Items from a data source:
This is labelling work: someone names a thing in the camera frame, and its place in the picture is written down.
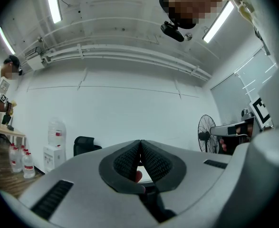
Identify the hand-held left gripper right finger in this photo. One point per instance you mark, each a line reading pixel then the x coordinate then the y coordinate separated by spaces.
pixel 158 165

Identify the white water dispenser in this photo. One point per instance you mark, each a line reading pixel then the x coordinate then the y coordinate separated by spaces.
pixel 54 157

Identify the round ceiling smoke detector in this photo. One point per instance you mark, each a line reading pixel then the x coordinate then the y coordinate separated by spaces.
pixel 188 37

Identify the person's left hand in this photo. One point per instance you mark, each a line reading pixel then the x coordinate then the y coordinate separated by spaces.
pixel 138 176

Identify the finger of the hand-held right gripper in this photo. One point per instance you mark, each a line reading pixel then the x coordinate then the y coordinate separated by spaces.
pixel 221 130

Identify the group of clear water jugs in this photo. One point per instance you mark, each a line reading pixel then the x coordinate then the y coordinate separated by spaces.
pixel 20 159

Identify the white ceiling pipe bundle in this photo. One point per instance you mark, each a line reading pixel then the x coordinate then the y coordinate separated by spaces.
pixel 129 53

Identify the long ceiling light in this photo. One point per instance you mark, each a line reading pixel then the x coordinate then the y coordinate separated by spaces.
pixel 6 40
pixel 53 3
pixel 217 21

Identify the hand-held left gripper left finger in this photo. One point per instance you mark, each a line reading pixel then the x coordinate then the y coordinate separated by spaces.
pixel 127 163

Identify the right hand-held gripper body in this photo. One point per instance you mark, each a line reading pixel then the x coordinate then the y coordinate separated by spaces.
pixel 261 113

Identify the person's head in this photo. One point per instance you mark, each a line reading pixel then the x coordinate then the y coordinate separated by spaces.
pixel 194 3

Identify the white ceiling air conditioner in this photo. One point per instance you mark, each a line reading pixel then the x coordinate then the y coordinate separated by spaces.
pixel 34 58

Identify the black highback office chair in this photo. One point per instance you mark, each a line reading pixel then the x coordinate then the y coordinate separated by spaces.
pixel 84 145

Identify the person's right hand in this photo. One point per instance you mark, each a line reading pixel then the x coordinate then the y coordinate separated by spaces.
pixel 223 143

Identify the light wooden table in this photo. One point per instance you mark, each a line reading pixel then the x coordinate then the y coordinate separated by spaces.
pixel 8 132

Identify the black pedestal fan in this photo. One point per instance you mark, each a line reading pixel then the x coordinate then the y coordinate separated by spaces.
pixel 207 134

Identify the black head-mounted camera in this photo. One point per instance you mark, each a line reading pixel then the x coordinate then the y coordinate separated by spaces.
pixel 172 31

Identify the person's white knit top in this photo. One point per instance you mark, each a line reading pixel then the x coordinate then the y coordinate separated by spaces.
pixel 267 20

● **Problem requirements**:
Reproduce the lines above exactly, please, but not the pictures in them.

● **Exercise solution**:
This is labelling work: someone names a thing in the camera frame, and its place in the picture is written down.
Identify the hand-held left gripper right finger in this photo. One point per instance you mark, each a line reading pixel then the x coordinate then the y coordinate separated by spaces.
pixel 158 165

Identify the white water dispenser in this photo. One point per instance you mark, each a line reading pixel then the x coordinate then the y coordinate separated by spaces.
pixel 54 157

Identify the round ceiling smoke detector in this photo. One point per instance you mark, each a line reading pixel then the x coordinate then the y coordinate separated by spaces.
pixel 188 37

Identify the person's left hand in this photo. One point per instance you mark, each a line reading pixel then the x coordinate then the y coordinate separated by spaces.
pixel 138 176

Identify the finger of the hand-held right gripper in this photo. One point per instance you mark, each a line reading pixel then the x coordinate then the y coordinate separated by spaces.
pixel 221 130

Identify the group of clear water jugs in this photo. One point per instance you mark, each a line reading pixel then the x coordinate then the y coordinate separated by spaces.
pixel 20 159

Identify the white ceiling pipe bundle in this photo. One point per instance you mark, each a line reading pixel then the x coordinate then the y coordinate separated by spaces.
pixel 129 53

Identify the long ceiling light in this photo. One point per instance you mark, each a line reading pixel then the x coordinate then the y coordinate separated by spaces.
pixel 6 40
pixel 53 3
pixel 217 21

Identify the hand-held left gripper left finger in this photo. One point per instance you mark, each a line reading pixel then the x coordinate then the y coordinate separated by spaces.
pixel 127 163

Identify the right hand-held gripper body in this photo. One point per instance you mark, each a line reading pixel then the x coordinate then the y coordinate separated by spaces.
pixel 261 113

Identify the person's head in this photo. One point per instance you mark, each a line reading pixel then the x coordinate then the y coordinate separated by spaces.
pixel 194 3

Identify the white ceiling air conditioner in this photo. One point per instance you mark, each a line reading pixel then the x coordinate then the y coordinate separated by spaces.
pixel 34 58

Identify the black highback office chair in this photo. One point per instance you mark, each a line reading pixel then the x coordinate then the y coordinate separated by spaces.
pixel 84 145

Identify the person's right hand in this photo. One point per instance you mark, each a line reading pixel then the x coordinate then the y coordinate separated by spaces.
pixel 223 143

Identify the light wooden table in this photo. One point per instance you mark, each a line reading pixel then the x coordinate then the y coordinate separated by spaces.
pixel 8 132

Identify the black pedestal fan in this photo. One point per instance you mark, each a line reading pixel then the x coordinate then the y coordinate separated by spaces.
pixel 207 134

Identify the black head-mounted camera in this photo. One point per instance you mark, each a line reading pixel then the x coordinate then the y coordinate separated by spaces.
pixel 172 31

Identify the person's white knit top in this photo. One point per instance you mark, each a line reading pixel then the x coordinate then the y coordinate separated by spaces.
pixel 267 20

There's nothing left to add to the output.